Content to prep includes:

  • Copy: Homepage, service pages, calls to action
  • Media: Photos, graphics, video testimonials
  • Assets: Logo, color palette, fonts, icons

If content isn’t ready, plan for when it will be. The more that’s in place before design begins, the faster the process will move.

4. Share Your Visual Preferences

Design is subjective – but direction helps.

Provide:

  • Sites you admire (even if they’re outside your industry)
  • Specific features you like (e.g. sticky nav, minimalist layouts, bold typography)
  • What to avoid (e.g. dark themes, carousels, overused stock photos)

This helps your team align their creative execution with your vision—and skip unnecessary rounds of revisions.

5. Look at the Data

Your existing site holds insights that can shape the new one.

Review:

  • Top-performing pages
  • Where users drop off
  • Device usage patterns
  • Conversion metrics

Tools like Google Analytics or Hotjar can reveal friction points and user behavior—giving your redesign a strategic edge.

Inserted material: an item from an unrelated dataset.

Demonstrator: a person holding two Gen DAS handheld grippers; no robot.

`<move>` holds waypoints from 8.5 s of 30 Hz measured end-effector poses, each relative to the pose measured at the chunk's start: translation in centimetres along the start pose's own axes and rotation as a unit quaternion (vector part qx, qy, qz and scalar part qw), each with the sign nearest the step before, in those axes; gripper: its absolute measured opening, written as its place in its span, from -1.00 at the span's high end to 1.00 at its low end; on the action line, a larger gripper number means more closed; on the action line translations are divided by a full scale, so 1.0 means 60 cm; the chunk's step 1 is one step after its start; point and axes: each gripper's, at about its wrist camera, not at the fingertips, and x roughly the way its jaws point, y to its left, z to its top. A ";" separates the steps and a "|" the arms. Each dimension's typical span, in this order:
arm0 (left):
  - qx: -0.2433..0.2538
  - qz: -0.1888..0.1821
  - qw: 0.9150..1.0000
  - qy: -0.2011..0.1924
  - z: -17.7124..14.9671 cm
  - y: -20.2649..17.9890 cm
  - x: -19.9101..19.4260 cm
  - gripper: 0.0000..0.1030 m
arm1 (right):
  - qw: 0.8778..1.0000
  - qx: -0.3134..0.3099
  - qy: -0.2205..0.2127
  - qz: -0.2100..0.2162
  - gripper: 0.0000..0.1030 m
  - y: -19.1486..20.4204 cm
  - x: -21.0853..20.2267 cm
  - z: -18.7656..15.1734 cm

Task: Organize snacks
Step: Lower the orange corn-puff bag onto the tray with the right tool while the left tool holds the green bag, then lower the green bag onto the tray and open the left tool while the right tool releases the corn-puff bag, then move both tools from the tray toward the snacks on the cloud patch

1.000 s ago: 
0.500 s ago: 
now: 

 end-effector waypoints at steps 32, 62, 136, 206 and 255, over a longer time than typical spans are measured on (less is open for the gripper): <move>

6. Define Your Budget and Timeline

Clarity on budget and timeline isn’t just for your agency—it helps everyone focus on priorities and scope responsibly.

Be upfront about:

  • Your budget range
  • Your target launch date
  • Internal deadlines that might affect progress

Remember: fast, cheap, and great rarely coexist. Pick two—and communicate which matters most.

7. Assign a Single Point of Contact

Streamlined communication = fewer delays.

Appoint a primary stakeholder (or small team) who can:

  • Consolidate feedback
  • Approve decisions
  • Keep the project moving

This reduces back-and-forth, confusion, and misalignment between teams.

Final Thoughts

As this website redesign preparation guide shows, a successful site relaunch is all about clarity, collaboration, and preparation. The more prepared and focused you are as a client, the smoother the journey—and the stronger the outcome.

Plan intentionally. Share openly. Build with purpose.

Your next website shouldn’t just look better. It should perform better.